> _Task_
Write the listing out again word for word. Pictures do not belong in the copy.

> _Data excerpt_
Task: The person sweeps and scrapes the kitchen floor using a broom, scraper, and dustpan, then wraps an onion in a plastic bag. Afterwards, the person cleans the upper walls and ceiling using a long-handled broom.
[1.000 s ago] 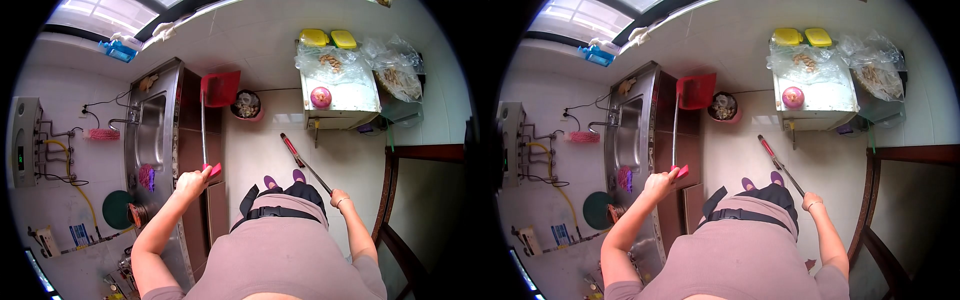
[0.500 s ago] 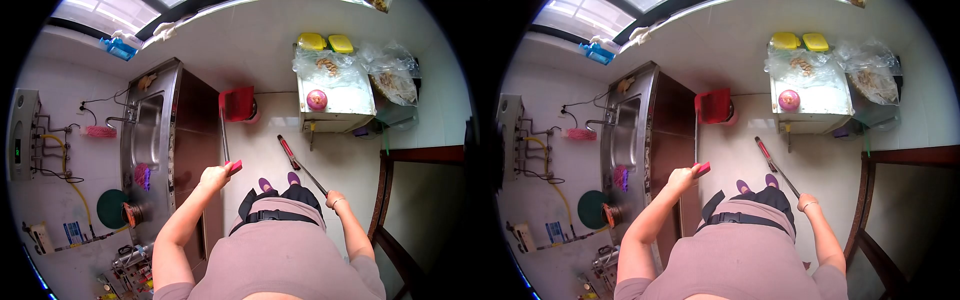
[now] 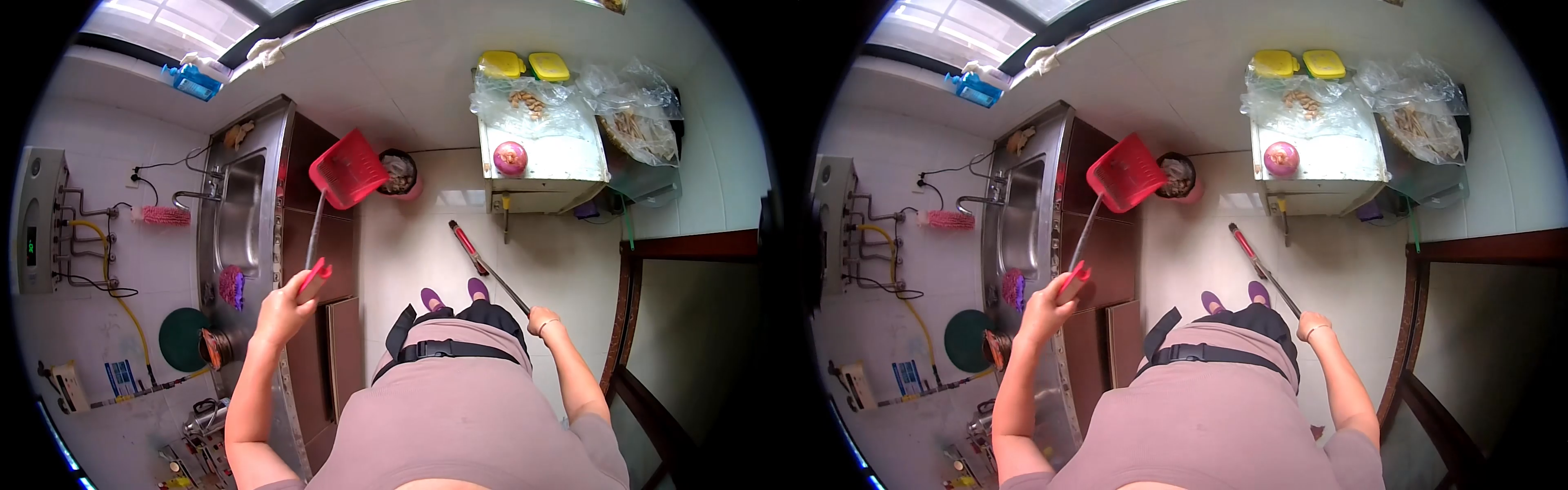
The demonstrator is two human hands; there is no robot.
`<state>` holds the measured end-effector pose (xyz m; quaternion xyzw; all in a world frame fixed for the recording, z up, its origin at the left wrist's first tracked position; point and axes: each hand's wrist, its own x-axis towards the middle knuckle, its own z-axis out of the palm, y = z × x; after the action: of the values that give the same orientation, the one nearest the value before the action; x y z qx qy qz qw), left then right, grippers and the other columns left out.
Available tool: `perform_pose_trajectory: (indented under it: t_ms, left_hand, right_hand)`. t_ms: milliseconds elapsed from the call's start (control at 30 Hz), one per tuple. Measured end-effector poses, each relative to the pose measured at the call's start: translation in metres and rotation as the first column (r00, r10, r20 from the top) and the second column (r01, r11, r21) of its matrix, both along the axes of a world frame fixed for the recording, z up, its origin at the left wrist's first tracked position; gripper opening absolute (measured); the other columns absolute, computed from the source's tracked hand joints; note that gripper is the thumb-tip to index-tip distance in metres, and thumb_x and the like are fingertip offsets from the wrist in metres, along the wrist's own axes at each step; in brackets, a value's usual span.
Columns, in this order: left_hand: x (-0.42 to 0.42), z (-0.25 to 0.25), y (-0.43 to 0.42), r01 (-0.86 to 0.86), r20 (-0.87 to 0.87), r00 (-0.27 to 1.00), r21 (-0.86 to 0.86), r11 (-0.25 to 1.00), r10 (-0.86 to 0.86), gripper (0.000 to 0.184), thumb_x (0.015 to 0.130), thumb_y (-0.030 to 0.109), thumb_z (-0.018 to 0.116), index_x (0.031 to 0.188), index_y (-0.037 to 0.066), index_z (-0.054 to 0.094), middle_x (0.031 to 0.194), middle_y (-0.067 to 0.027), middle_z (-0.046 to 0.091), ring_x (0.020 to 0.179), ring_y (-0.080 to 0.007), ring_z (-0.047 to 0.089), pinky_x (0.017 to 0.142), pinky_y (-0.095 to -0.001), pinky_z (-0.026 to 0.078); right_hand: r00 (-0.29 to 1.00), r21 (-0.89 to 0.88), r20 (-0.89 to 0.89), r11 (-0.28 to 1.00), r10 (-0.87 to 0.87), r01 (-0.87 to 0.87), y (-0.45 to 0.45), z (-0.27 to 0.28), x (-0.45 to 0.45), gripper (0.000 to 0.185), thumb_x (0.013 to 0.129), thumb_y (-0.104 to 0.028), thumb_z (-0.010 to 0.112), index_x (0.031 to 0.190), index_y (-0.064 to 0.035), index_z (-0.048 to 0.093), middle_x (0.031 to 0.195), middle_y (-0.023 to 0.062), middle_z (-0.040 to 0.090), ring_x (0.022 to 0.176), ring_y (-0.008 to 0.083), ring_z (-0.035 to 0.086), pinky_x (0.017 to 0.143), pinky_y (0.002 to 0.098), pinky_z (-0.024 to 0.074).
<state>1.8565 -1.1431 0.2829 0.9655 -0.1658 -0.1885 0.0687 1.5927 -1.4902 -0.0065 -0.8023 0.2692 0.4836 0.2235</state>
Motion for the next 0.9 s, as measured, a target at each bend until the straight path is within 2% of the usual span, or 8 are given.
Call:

> _Answer box_
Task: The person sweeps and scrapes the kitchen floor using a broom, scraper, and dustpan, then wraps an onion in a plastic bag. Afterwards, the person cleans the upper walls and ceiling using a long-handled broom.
[1.000 s ago] 
[0.500 s ago] 
[now] 
The demonstrator is two human hands; there is no robot.
`<state>` holds the measured end-effector pose (xyz m; quaternion xyzw; all in a world frame fixed for the recording, z up, its origin at the left wrist's first tracked position; point and axes: each hand's wrist, its own x-axis towards the middle knuckle, its own z-axis out of the palm, y = z × x; after the action: of the values that give the same orientation, the one nearest the value before the action; x y z qx qy qz qw), left then right, grippers and the other columns left out.
Available tool: `perform_pose_trajectory: (indented under it: t_ms, left_hand, right_hand)`. t_ms: milliseconds elapsed from the call's start (control at 30 Hz), one per tuple. Measured end-effector poses, each relative to the pose measured at the call's start: translation in metres and rotation as the first column (r00, r10, r20 from the top) and the second column (r01, r11, r21) of its matrix, both along the axes of a world frame fixed for the recording, z up, its origin at the left wrist's first tracked position; gripper opening absolute (measured); the other columns absolute, computed from the source's tracked hand joints; note that gripper is the thumb-tip to index-tip distance in metres, and thumb_x and the like are fingertip offsets from the wrist in metres, along the wrist's own axes at each step; in brackets, a value's usual span.
Columns, in this order: left_hand: x (-0.42 to 0.42), z (-0.25 to 0.25), y (-0.43 to 0.42), r01 (-0.86 to 0.86), r20 (-0.87 to 0.87), r00 (-0.27 to 1.00), r21 (-0.86 to 0.86), r11 (-0.25 to 1.00), r10 (-0.86 to 0.86), gripper (0.000 to 0.184), thumb_x (0.015 to 0.130), thumb_y (-0.030 to 0.109), thumb_z (-0.018 to 0.116), index_x (0.031 to 0.188), index_y (-0.037 to 0.066), index_z (-0.054 to 0.094), middle_x (0.031 to 0.194), middle_y (-0.067 to 0.027), middle_z (-0.046 to 0.091), ring_x (0.020 to 0.179), ring_y (-0.080 to 0.007), ring_z (-0.047 to 0.089), pinky_x (0.017 to 0.142), pinky_y (-0.095 to -0.001), pinky_z (-0.026 to 0.078); right_hand: r00 (-0.29 to 1.00), r21 (-0.89 to 0.88), r20 (-0.89 to 0.89), r11 (-0.28 to 1.00), r10 (-0.87 to 0.87), r01 (-0.87 to 0.87), y (-0.45 to 0.45), z (-0.27 to 0.28), x (-0.45 to 0.45), gripper (0.000 to 0.185), thumb_x (0.013 to 0.129), thumb_y (-0.104 to 0.028), thumb_z (-0.010 to 0.112), index_x (0.031 to 0.190), index_y (-0.064 to 0.035), index_z (-0.048 to 0.093), middle_x (0.031 to 0.195), middle_y (-0.023 to 0.062), middle_z (-0.040 to 0.090), ring_x (0.022 to 0.176), ring_y (-0.008 to 0.083), ring_z (-0.035 to 0.086), pinky_x (0.017 to 0.143), pinky_y (0.002 to 0.098), pinky_z (-0.024 to 0.074).
<state>1.8565 -1.1431 0.2829 0.9655 -0.1658 -0.1885 0.0687 1.5927 -1.4902 -0.0065 -0.8023 0.2692 0.4836 0.2235</state>
Motion for the next 0.9 s, as measured, a target at each bend until the straight path is within 2% of the usual span, or 8 are given.
Call:

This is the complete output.